## Work order:
Your job is to return every line of the listing holding the string "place".

**** Data segment

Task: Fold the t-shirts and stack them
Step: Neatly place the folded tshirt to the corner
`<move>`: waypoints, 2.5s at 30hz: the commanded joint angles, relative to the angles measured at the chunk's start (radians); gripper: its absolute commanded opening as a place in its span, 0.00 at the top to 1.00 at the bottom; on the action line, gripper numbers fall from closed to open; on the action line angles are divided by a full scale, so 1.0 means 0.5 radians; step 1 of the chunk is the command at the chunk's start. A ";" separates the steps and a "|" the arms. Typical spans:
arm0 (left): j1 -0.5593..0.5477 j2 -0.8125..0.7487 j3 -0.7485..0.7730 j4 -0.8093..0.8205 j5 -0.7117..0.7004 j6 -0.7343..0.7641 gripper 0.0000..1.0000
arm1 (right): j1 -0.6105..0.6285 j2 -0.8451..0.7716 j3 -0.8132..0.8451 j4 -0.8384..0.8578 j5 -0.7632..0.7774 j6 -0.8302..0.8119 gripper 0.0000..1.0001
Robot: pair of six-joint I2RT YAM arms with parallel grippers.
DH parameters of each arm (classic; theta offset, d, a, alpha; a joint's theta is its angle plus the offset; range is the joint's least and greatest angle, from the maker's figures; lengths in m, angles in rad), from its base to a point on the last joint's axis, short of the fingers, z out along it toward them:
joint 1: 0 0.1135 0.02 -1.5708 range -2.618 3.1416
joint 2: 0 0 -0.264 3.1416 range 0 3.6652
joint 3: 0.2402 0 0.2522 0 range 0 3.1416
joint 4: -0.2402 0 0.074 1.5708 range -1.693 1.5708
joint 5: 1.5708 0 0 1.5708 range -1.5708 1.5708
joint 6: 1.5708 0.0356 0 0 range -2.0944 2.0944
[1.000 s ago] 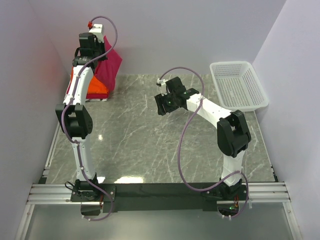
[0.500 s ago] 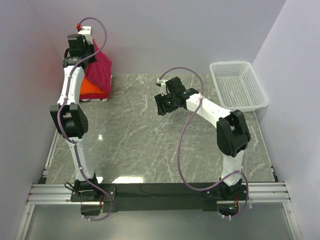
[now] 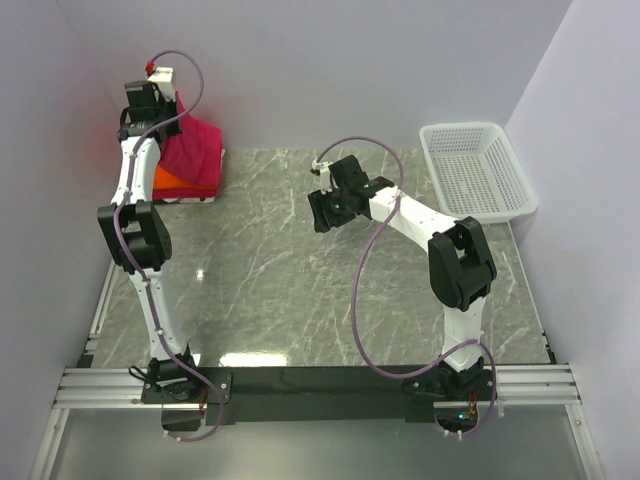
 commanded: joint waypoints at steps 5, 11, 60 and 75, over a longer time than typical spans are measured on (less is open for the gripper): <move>0.094 0.079 0.045 0.284 0.108 0.184 0.98 | 0.010 0.020 0.097 0.004 -0.041 0.012 0.40; 0.146 0.150 0.043 0.355 0.096 0.263 0.96 | 0.007 0.035 0.097 -0.006 -0.041 0.009 0.41; 0.524 0.361 -0.099 0.953 0.670 -0.285 0.78 | 0.004 0.182 0.130 -0.064 -0.112 0.003 0.46; 0.490 0.616 0.092 1.051 0.228 -0.313 0.71 | 0.007 0.185 0.140 -0.098 -0.078 -0.018 0.47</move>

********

## The completed task:
Step: Neatly place the folded tshirt to the corner
`<move>`: waypoints, 2.5s at 30hz: the commanded joint angles, relative to the angles measured at the chunk's start (radians); gripper: its absolute commanded opening as a place in its span, 0.00 at the top to 1.00 at the bottom; on the action line, gripper numbers fall from closed to open; on the action line angles are divided by a full scale, so 1.0 means 0.5 radians; step 1 of the chunk is the command at the chunk's start. A ";" separates the steps and a "|" the arms. Typical spans:

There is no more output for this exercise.